Мокрые и грязные, похожие на болотных чертей, немцы и конвоиры сбились в кучу.
– Костер! – просипел Анохин. – Разводи огонь!
– Струмент весь утоп, – чуть не плача, сказал Мыскин. – Чем рубить?
Рослый Ганс понял, о чем идет речь. Он показал на топор, привязанный к спасенным саням.

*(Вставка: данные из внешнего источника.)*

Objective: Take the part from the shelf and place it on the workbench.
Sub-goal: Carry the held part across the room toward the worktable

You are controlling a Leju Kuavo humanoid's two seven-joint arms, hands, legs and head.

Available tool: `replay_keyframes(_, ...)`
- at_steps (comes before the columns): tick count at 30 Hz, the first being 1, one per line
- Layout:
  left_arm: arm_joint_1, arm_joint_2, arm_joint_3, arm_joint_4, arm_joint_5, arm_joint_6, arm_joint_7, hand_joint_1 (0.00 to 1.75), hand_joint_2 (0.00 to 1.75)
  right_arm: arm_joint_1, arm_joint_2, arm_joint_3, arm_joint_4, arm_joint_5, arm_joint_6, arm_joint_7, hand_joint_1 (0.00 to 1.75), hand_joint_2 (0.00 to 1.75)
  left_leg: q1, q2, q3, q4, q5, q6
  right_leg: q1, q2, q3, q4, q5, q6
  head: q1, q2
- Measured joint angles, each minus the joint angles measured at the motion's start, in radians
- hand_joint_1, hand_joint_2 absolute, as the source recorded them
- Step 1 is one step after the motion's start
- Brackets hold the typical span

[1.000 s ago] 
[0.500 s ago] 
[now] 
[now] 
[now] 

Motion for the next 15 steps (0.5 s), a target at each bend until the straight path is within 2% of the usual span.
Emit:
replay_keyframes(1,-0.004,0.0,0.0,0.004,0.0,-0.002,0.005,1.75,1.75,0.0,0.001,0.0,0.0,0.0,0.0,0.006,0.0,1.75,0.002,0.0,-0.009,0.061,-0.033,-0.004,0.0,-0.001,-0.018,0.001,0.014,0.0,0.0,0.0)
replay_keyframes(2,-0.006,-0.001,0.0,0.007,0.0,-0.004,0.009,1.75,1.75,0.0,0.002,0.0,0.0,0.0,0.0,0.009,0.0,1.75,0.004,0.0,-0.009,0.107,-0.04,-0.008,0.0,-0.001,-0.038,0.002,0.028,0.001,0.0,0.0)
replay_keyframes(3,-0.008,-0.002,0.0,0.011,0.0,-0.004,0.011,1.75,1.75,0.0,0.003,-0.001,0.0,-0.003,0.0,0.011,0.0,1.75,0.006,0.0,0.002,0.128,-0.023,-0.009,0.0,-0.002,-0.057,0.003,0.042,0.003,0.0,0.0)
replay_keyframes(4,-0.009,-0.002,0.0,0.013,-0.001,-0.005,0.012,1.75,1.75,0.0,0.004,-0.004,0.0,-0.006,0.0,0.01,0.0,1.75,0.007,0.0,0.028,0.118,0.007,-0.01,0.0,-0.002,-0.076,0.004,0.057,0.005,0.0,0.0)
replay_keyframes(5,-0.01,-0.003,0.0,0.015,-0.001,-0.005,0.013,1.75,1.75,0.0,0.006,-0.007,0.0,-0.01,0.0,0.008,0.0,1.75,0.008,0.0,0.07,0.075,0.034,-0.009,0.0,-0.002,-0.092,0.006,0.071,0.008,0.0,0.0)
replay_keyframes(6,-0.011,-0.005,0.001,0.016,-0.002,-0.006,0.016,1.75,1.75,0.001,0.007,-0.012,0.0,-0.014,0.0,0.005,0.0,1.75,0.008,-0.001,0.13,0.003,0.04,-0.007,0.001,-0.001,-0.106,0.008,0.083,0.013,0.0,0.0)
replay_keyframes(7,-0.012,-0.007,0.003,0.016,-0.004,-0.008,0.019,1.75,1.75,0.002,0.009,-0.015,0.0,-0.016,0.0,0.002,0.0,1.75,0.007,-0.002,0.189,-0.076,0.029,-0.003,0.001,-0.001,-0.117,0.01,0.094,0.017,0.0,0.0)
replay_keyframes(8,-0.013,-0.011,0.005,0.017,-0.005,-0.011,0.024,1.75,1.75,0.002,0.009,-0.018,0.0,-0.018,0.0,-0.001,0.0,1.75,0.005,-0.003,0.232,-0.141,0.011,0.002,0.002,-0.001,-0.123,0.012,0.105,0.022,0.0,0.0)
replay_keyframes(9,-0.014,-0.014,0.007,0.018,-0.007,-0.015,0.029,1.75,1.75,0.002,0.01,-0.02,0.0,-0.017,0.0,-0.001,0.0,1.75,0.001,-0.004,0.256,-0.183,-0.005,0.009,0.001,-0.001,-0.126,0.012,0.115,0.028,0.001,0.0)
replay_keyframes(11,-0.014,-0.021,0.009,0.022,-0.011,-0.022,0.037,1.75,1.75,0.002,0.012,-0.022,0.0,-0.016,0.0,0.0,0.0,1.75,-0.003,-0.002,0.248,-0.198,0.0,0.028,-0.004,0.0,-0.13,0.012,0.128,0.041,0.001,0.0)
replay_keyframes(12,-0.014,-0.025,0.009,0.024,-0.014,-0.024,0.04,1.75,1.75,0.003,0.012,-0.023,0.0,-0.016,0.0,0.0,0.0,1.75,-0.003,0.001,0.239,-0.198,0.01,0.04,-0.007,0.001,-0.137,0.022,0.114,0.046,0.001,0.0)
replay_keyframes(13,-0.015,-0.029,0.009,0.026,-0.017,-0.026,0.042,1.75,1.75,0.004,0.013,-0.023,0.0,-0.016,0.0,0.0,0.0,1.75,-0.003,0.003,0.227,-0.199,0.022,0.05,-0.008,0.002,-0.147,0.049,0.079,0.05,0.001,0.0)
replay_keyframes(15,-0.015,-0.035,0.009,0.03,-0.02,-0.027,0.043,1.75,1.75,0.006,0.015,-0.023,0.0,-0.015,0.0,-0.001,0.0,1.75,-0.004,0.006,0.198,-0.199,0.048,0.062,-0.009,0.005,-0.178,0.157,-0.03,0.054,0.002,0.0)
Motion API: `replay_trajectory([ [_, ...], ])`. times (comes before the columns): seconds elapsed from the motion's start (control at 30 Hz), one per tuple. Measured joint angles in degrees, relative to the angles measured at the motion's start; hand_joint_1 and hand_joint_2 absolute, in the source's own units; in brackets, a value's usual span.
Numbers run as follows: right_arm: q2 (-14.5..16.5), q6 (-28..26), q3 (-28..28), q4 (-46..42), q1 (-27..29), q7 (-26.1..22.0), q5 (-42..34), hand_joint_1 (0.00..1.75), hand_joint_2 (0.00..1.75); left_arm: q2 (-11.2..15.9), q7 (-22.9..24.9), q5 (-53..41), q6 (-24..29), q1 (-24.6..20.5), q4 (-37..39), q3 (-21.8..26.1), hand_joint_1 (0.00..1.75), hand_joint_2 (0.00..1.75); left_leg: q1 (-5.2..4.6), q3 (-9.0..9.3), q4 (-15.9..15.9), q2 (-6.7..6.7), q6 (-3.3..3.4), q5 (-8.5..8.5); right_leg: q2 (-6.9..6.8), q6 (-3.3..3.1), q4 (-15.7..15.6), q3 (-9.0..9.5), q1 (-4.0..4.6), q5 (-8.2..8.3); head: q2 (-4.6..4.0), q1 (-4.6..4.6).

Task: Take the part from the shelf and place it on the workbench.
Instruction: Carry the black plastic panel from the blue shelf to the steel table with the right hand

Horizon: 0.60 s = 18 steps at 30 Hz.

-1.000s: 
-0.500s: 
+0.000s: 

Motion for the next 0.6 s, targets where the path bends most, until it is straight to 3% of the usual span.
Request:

– Дас ист Бейт… ест один… Карашо…
И спустя время запылали под пологом леса два огромных костра. Ветер рвал пламя, вздымал его кверху, оно почти дотягивалось до крон. Между кострами грелись полуодетые люди. Они развесили на сучьях шинели, портянки, куртки и ватники, сапоги и ботинки. Многие лежали на сосновом лапнике, накрывшись мешковиной, брезентом, каким-то чудом оставшимся сухим. Тянули к огню голые ноги. И уже не поймешь, где конвоир, где немец. Смешались. Все они побывали на краю смерти. И теперь кто-то придремнул, кто-то лежал с открытыми глазами. Тайбола смотрела на них странными ликами: то под отблесками огня из лесной тьмы будто выглядывала диковинная рожа, то высверкивал чей-то глаз, то ветвь превращалась в когтистую руку.